### WHAT THE EXERCISE ASKS
The expected output is exactly the lines below, starting at the line with "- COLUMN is" and ending at the line with "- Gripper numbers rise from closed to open", both included; no other line belongs in it.

[Records from a data collection]
▬▬▬▬▬▬
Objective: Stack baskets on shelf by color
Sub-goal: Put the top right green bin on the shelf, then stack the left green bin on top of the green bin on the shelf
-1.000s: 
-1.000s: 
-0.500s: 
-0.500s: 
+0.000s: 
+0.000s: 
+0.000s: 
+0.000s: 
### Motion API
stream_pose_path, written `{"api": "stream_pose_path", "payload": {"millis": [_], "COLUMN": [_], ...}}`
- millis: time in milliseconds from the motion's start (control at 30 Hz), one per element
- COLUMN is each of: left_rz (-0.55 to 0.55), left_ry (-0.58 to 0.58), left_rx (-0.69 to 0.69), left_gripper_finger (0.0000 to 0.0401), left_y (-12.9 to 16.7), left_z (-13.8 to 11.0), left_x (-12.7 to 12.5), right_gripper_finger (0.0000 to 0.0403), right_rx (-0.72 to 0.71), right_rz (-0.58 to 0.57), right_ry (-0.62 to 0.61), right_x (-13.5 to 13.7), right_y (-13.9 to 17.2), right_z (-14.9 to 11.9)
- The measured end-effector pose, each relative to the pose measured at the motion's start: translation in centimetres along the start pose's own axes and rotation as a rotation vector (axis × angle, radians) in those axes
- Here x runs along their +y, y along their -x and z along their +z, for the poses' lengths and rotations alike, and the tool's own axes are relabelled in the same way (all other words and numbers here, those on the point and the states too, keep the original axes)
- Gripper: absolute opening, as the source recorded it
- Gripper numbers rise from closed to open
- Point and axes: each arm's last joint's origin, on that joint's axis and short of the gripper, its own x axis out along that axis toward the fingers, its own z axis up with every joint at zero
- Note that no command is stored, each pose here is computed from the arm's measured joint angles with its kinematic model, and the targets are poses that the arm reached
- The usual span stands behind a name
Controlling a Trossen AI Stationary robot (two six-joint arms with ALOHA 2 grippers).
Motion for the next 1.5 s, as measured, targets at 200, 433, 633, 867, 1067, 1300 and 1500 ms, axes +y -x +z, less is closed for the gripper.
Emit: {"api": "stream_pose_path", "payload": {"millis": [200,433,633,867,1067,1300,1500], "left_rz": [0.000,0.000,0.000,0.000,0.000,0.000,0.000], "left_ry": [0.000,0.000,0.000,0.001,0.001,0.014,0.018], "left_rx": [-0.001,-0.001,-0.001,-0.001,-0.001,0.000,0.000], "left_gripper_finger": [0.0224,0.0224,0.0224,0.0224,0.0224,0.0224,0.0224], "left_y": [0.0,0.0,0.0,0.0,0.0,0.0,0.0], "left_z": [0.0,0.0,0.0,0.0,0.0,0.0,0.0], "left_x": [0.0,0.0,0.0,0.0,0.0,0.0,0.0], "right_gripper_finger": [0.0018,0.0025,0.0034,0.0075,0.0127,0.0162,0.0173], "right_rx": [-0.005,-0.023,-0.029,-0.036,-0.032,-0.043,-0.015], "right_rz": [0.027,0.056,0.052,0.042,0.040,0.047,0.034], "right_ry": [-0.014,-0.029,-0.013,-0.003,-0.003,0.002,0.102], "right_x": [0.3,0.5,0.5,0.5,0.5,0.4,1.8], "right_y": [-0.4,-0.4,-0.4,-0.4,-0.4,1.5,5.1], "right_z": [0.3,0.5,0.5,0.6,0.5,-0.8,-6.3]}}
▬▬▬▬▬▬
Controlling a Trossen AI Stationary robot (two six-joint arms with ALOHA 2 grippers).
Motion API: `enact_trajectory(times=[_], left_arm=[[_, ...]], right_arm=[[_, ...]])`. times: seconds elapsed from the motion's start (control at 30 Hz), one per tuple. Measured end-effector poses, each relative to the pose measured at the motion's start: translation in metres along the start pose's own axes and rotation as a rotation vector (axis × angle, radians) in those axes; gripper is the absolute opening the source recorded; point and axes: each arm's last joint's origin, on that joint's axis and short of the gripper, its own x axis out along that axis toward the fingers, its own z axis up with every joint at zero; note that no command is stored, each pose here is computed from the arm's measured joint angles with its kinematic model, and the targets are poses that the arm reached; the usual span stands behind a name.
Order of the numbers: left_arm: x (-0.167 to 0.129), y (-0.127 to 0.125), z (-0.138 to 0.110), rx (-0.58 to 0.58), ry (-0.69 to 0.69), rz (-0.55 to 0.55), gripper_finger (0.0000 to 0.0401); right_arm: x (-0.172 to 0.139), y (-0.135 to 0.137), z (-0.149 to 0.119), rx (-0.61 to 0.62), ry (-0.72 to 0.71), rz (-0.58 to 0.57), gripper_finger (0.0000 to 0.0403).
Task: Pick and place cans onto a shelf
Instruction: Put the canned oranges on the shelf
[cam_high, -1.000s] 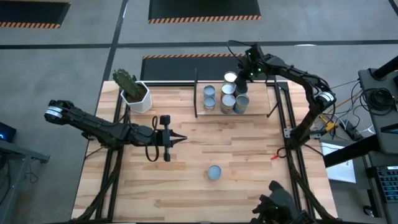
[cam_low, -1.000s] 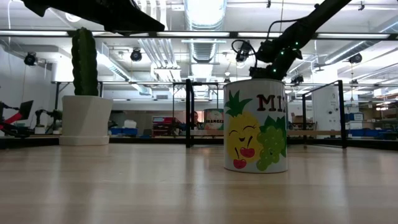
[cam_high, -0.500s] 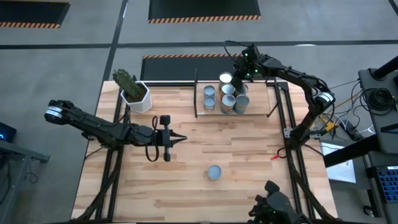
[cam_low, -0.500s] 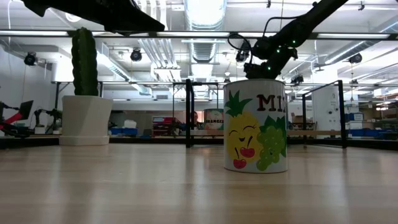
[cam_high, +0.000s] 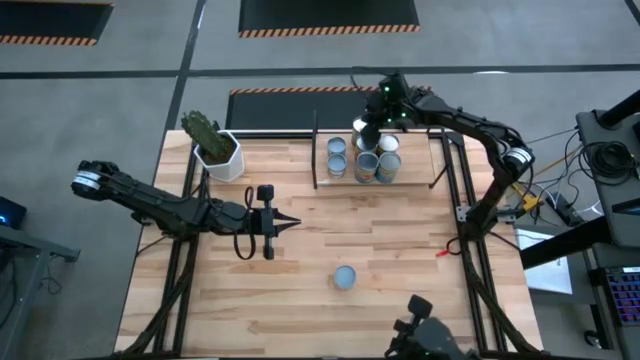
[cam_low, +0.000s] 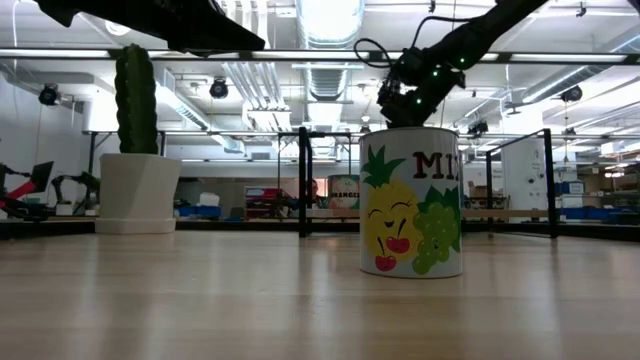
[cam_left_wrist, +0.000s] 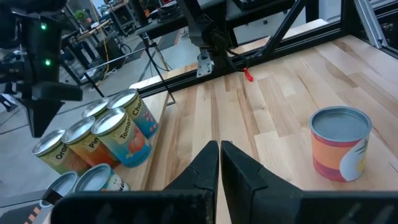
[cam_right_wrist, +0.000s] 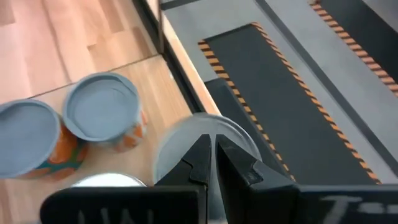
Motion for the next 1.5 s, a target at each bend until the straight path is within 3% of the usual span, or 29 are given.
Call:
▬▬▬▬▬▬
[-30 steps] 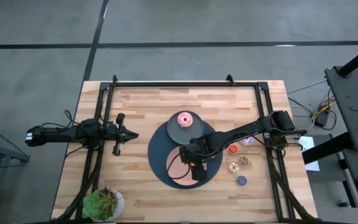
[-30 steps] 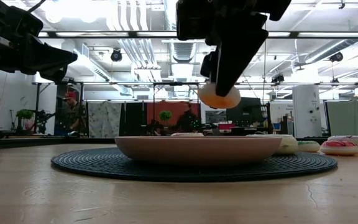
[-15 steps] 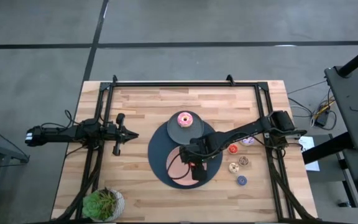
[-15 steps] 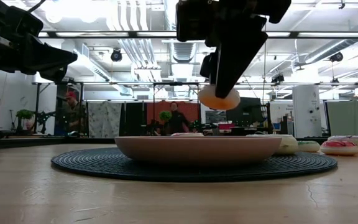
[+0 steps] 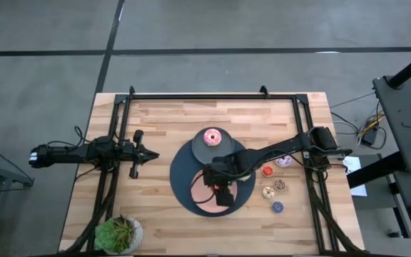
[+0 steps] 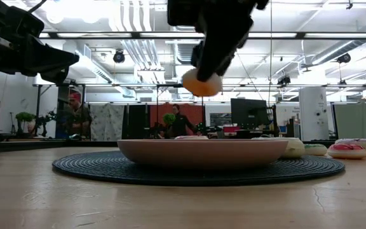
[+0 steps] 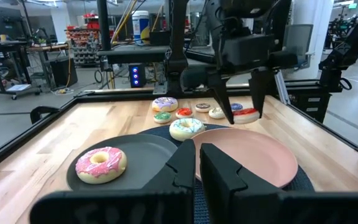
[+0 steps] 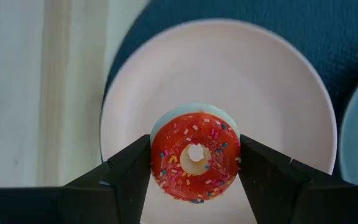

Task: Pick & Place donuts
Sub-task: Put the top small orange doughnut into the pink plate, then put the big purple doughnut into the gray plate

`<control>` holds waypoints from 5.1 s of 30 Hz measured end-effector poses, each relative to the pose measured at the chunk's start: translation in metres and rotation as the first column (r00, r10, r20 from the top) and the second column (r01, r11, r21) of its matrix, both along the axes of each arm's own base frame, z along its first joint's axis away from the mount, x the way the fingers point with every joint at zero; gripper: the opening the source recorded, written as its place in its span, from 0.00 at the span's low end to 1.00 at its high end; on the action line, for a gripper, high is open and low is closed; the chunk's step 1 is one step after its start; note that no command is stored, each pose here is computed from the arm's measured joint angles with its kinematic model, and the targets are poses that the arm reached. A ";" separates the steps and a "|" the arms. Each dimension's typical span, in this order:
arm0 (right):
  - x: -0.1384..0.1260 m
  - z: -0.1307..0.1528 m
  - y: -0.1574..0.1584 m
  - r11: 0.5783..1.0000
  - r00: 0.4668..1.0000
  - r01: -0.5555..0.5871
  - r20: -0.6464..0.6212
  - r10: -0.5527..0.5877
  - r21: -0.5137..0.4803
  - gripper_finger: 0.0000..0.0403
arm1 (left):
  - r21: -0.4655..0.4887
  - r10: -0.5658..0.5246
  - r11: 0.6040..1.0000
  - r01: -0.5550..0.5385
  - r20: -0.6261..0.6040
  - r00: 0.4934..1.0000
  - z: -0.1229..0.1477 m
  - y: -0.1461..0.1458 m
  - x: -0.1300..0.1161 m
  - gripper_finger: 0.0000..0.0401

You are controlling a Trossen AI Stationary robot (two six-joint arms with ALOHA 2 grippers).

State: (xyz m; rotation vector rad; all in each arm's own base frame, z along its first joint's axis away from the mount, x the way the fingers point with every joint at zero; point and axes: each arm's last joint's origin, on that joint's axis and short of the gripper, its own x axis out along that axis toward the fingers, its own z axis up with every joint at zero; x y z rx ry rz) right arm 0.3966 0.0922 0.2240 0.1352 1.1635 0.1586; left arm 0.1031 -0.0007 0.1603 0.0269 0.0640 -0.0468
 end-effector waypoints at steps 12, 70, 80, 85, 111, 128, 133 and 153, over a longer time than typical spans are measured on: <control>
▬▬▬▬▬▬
### SOLUTION FOR THIS EXERCISE
- COLUMN is each of: left_rz (-0.55 to 0.55), left_ry (-0.58 to 0.58), left_rx (-0.69 to 0.69), left_gripper_finger (0.0000 to 0.0401), left_y (-12.9 to 16.7), left_z (-13.8 to 11.0), left_x (-12.7 to 12.5), right_gripper_finger (0.0000 to 0.0403), right_rx (-0.72 to 0.71), right_rz (-0.58 to 0.57), right_ry (-0.62 to 0.61), right_x (-13.5 to 13.7), right_y (-13.9 to 17.2), right_z (-14.9 to 11.9)
- The measured end-effector pose, each relative to the pose measured at the motion's start: translation in centimetres along the start pose's own axes and rotation as a rotation vector (axis × angle, radians) in those axes
- Here x runs along their +y, y along their -x and z along their +z, for the poses' lengths and rotations alike, and the tool's own axes are relabelled in the same way (all other words and numbers here, those on the point and the states too, keep the original axes)
- Gripper: absolute opening, as the source recorded it
- Gripper numbers rise from closed to open

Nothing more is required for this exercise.